(Input material begins)

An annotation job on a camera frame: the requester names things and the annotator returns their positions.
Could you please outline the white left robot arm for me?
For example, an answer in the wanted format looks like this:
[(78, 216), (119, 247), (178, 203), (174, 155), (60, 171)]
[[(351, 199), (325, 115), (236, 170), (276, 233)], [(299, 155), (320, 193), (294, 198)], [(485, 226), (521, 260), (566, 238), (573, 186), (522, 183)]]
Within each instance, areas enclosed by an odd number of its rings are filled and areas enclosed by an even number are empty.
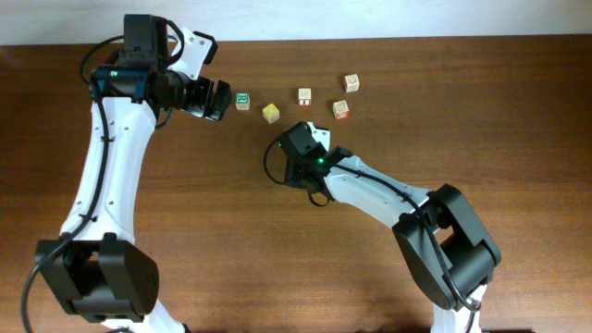
[(156, 262), (137, 248), (134, 205), (152, 135), (174, 111), (219, 121), (229, 85), (204, 78), (217, 50), (207, 34), (153, 15), (124, 18), (122, 46), (83, 71), (92, 135), (80, 186), (54, 240), (42, 240), (33, 274), (64, 311), (112, 332), (184, 332), (159, 301)]

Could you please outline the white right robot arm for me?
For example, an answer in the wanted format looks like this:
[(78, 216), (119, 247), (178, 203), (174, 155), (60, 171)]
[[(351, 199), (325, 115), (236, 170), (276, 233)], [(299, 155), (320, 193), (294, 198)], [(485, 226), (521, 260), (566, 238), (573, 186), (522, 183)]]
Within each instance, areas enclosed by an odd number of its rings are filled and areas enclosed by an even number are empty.
[(349, 204), (391, 229), (411, 276), (434, 308), (434, 332), (478, 332), (481, 301), (500, 249), (465, 196), (382, 174), (351, 151), (331, 148), (330, 132), (299, 122), (273, 145), (286, 156), (281, 184)]

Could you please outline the green letter R block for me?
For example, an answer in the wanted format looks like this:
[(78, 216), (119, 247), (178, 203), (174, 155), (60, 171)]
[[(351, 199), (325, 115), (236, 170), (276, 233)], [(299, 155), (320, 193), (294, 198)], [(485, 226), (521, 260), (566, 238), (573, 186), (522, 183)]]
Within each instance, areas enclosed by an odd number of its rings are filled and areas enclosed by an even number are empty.
[(240, 111), (250, 109), (251, 99), (247, 92), (237, 92), (235, 96), (235, 106)]

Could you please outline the yellow wooden block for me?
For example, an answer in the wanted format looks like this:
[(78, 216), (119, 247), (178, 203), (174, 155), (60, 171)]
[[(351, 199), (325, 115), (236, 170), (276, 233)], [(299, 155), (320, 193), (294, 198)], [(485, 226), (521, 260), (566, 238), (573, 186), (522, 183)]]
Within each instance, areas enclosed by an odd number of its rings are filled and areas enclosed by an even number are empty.
[(279, 117), (280, 117), (279, 110), (273, 103), (266, 105), (262, 109), (262, 114), (263, 114), (264, 119), (269, 124), (276, 122), (277, 120), (279, 120)]

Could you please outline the red picture wooden block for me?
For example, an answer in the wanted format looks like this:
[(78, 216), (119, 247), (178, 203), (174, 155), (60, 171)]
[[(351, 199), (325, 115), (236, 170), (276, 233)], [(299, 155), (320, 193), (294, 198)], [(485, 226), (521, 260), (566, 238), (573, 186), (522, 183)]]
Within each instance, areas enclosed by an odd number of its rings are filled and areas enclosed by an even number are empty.
[(345, 100), (334, 102), (332, 111), (335, 119), (347, 118), (350, 115), (350, 108)]

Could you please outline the red pattern wooden block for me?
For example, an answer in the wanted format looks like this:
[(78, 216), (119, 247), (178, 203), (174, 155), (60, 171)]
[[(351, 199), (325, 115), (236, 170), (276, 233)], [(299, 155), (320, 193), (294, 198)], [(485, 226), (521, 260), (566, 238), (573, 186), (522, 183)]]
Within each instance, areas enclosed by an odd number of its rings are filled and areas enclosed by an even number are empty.
[(312, 89), (311, 88), (299, 88), (298, 89), (298, 104), (300, 106), (310, 106), (312, 101)]

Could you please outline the brown picture wooden block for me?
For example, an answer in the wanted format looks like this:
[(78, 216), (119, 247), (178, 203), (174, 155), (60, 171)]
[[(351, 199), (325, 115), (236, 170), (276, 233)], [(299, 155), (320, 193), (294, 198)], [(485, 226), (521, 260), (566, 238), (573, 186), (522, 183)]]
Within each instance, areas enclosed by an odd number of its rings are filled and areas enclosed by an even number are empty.
[(357, 74), (350, 74), (344, 77), (344, 89), (346, 93), (357, 92), (360, 89), (360, 81)]

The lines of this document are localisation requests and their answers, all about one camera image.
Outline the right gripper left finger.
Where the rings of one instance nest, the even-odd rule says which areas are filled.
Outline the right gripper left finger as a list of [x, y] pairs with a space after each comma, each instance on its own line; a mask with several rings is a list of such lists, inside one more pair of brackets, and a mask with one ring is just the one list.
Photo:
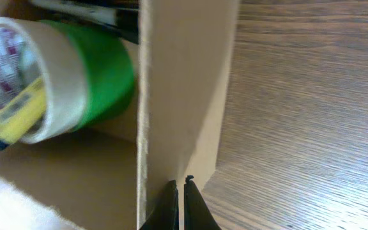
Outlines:
[[169, 181], [151, 215], [147, 218], [140, 230], [178, 230], [179, 209], [178, 189], [176, 181]]

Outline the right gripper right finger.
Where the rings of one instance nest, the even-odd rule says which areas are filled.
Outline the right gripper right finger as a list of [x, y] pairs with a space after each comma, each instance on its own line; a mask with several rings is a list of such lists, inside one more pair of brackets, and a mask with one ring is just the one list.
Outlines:
[[185, 230], [221, 230], [192, 179], [188, 175], [184, 184]]

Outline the yellow highlighter marker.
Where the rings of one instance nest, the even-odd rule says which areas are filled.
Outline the yellow highlighter marker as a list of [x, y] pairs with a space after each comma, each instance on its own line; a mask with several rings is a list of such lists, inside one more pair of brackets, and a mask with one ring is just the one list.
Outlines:
[[0, 151], [18, 142], [46, 110], [44, 83], [38, 77], [0, 110]]

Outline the black and white marker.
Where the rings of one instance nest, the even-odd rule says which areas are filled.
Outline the black and white marker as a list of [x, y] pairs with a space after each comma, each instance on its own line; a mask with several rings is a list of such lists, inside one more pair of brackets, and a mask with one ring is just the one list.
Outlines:
[[30, 0], [35, 6], [110, 26], [138, 26], [139, 11], [65, 0]]

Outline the green tape roll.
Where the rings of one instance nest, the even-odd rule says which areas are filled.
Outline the green tape roll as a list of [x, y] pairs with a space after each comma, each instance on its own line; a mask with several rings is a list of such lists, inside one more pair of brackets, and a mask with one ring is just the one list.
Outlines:
[[87, 106], [78, 130], [114, 118], [130, 105], [135, 91], [135, 71], [122, 41], [116, 36], [81, 25], [42, 20], [63, 33], [77, 51], [86, 71]]

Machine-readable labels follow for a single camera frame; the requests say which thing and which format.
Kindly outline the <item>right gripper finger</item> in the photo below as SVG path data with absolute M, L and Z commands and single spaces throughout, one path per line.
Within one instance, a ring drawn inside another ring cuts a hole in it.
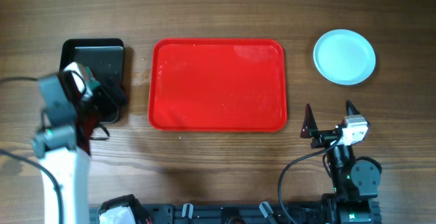
M 301 138 L 318 138 L 319 130 L 315 122 L 311 106 L 307 104 L 305 106 L 305 119 L 302 124 L 300 132 Z
M 345 117 L 345 124 L 347 127 L 370 126 L 369 121 L 363 117 L 363 115 L 361 115 L 361 113 L 356 109 L 350 100 L 346 101 L 345 109 L 347 113 L 347 116 Z

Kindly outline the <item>green scouring sponge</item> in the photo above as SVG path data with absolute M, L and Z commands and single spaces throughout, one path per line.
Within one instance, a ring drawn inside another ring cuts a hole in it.
M 86 81 L 87 89 L 90 92 L 93 92 L 97 87 L 101 86 L 101 83 L 95 78 L 89 67 L 85 67 L 84 70 L 86 73 L 84 79 Z

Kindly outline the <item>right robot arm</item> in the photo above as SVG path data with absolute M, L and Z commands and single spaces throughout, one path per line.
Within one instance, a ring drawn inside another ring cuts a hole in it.
M 364 141 L 369 121 L 352 102 L 346 116 L 331 130 L 319 130 L 311 106 L 306 105 L 300 136 L 311 138 L 311 148 L 324 148 L 333 193 L 323 194 L 312 223 L 381 223 L 381 209 L 374 199 L 381 181 L 381 164 L 370 157 L 356 157 L 352 146 Z

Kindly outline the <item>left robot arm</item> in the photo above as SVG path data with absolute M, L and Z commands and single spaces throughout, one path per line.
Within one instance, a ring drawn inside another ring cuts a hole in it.
M 127 105 L 125 89 L 100 82 L 85 98 L 73 75 L 55 74 L 38 81 L 46 107 L 32 144 L 42 167 L 45 223 L 89 223 L 90 141 L 102 119 Z

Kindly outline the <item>light blue plate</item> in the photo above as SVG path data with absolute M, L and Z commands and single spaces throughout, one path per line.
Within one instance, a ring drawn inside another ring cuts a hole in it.
M 351 86 L 371 76 L 376 66 L 376 55 L 369 41 L 359 33 L 335 29 L 316 41 L 313 62 L 325 79 Z

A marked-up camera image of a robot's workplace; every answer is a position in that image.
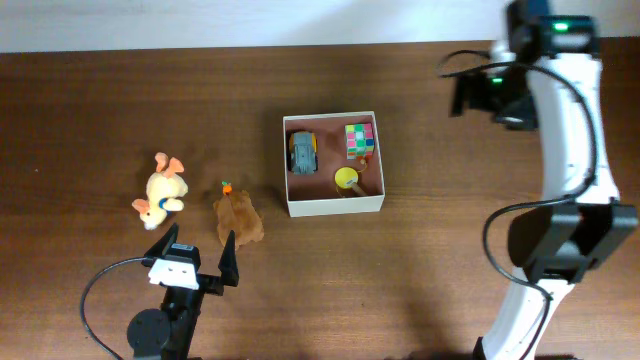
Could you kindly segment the brown plush toy with carrot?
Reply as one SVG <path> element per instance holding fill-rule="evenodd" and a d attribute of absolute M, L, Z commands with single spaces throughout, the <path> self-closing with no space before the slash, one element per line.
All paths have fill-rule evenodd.
<path fill-rule="evenodd" d="M 213 203 L 213 209 L 222 246 L 226 245 L 231 232 L 235 234 L 236 250 L 264 238 L 263 220 L 246 190 L 235 191 L 230 182 L 223 182 L 222 197 Z"/>

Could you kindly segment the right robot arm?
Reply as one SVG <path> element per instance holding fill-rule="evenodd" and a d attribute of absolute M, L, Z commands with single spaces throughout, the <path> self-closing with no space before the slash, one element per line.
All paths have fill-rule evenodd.
<path fill-rule="evenodd" d="M 510 130 L 537 131 L 540 200 L 509 205 L 509 288 L 476 359 L 531 359 L 561 301 L 638 227 L 620 200 L 600 110 L 602 61 L 594 20 L 556 15 L 545 1 L 517 0 L 506 35 L 483 64 L 454 74 L 451 114 L 488 112 Z"/>

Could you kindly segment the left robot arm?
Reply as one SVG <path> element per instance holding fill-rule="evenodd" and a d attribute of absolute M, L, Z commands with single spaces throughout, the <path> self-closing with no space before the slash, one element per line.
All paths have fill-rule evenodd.
<path fill-rule="evenodd" d="M 235 233 L 228 235 L 220 257 L 218 276 L 199 272 L 201 257 L 193 245 L 177 242 L 173 224 L 144 255 L 149 282 L 165 289 L 158 308 L 136 314 L 127 328 L 127 341 L 135 359 L 186 359 L 206 295 L 221 296 L 239 283 Z"/>

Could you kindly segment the yellow wooden rattle drum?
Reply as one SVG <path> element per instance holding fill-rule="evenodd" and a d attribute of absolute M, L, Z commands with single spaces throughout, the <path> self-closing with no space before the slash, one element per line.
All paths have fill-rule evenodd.
<path fill-rule="evenodd" d="M 354 165 L 342 166 L 334 173 L 335 190 L 337 194 L 344 198 L 344 190 L 352 190 L 359 197 L 366 197 L 367 193 L 359 185 L 362 174 L 368 169 L 368 162 L 361 158 L 357 161 L 360 167 Z"/>

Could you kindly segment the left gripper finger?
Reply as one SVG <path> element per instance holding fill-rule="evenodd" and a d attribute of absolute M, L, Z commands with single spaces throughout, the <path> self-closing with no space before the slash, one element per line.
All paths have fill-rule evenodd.
<path fill-rule="evenodd" d="M 176 242 L 179 233 L 179 225 L 174 223 L 167 232 L 144 254 L 142 265 L 152 267 L 157 259 L 163 259 L 169 248 Z"/>
<path fill-rule="evenodd" d="M 239 284 L 235 239 L 235 231 L 231 230 L 218 264 L 218 269 L 221 272 L 220 280 L 224 286 L 237 287 Z"/>

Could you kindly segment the yellow grey toy truck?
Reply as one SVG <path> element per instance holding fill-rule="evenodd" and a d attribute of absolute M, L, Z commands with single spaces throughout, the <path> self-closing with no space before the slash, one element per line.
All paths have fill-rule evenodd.
<path fill-rule="evenodd" d="M 295 175 L 313 175 L 318 169 L 317 139 L 308 131 L 298 131 L 289 138 L 290 170 Z"/>

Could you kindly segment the colourful puzzle cube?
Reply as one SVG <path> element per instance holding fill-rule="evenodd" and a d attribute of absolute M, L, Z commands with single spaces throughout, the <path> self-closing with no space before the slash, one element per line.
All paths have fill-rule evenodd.
<path fill-rule="evenodd" d="M 371 123 L 347 124 L 344 130 L 348 160 L 363 160 L 373 156 L 375 137 Z"/>

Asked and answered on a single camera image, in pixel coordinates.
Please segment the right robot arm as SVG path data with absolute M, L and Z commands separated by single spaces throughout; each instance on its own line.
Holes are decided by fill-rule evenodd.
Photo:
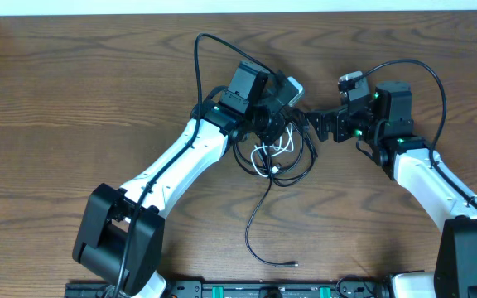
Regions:
M 477 194 L 414 134 L 409 84 L 386 81 L 369 89 L 358 72 L 340 78 L 341 105 L 307 118 L 318 138 L 369 146 L 366 156 L 406 189 L 441 232 L 432 272 L 392 274 L 380 297 L 477 297 Z

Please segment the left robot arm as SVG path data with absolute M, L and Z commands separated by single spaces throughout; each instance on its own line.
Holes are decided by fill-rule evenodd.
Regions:
M 157 267 L 165 220 L 208 167 L 249 133 L 272 145 L 289 123 L 287 110 L 303 87 L 292 77 L 243 60 L 227 86 L 196 104 L 184 132 L 144 172 L 89 196 L 73 259 L 129 297 L 159 297 L 166 280 Z

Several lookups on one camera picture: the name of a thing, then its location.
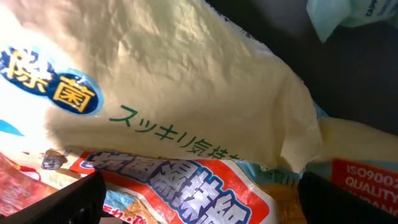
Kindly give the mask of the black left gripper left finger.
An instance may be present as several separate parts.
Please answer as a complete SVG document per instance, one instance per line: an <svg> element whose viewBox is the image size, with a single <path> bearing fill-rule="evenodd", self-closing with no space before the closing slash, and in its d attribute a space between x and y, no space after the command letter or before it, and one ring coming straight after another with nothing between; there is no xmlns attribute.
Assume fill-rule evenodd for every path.
<svg viewBox="0 0 398 224"><path fill-rule="evenodd" d="M2 217L1 224L98 224L105 197L103 175L95 171L15 214Z"/></svg>

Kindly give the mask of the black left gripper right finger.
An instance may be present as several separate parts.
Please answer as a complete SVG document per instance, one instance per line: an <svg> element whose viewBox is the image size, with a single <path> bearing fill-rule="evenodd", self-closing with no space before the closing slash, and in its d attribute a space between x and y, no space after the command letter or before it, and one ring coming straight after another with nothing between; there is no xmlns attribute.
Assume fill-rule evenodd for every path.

(Input material ends)

- _Exercise details_
Please write out, exactly as they appear above, only the lines in the stretch from the line with "Outline the black and white marker as" through the line with "Machine-readable labels follow".

- _Your response_
Outline the black and white marker as a list of [x, y] pairs with a space after each comma, each instance on its own line; a mask with several rings is a list of such lists, inside one more pair of brackets, and a mask with one ring is just the one list.
Outlines:
[[30, 0], [35, 6], [110, 26], [138, 26], [139, 11], [65, 0]]

Outline the green tape roll.
Where the rings of one instance nest, the even-odd rule says which areas are filled.
Outline the green tape roll as a list of [x, y] pairs with a space after each comma, each instance on its own line; a mask with several rings is a list of such lists, inside one more pair of brackets, and a mask with one ring is just the one list.
Outlines:
[[87, 106], [78, 130], [114, 118], [130, 105], [135, 91], [135, 71], [122, 41], [116, 36], [81, 25], [42, 20], [63, 33], [77, 51], [86, 71]]

Machine-readable labels follow for a single camera frame; the requests say which thing and which format.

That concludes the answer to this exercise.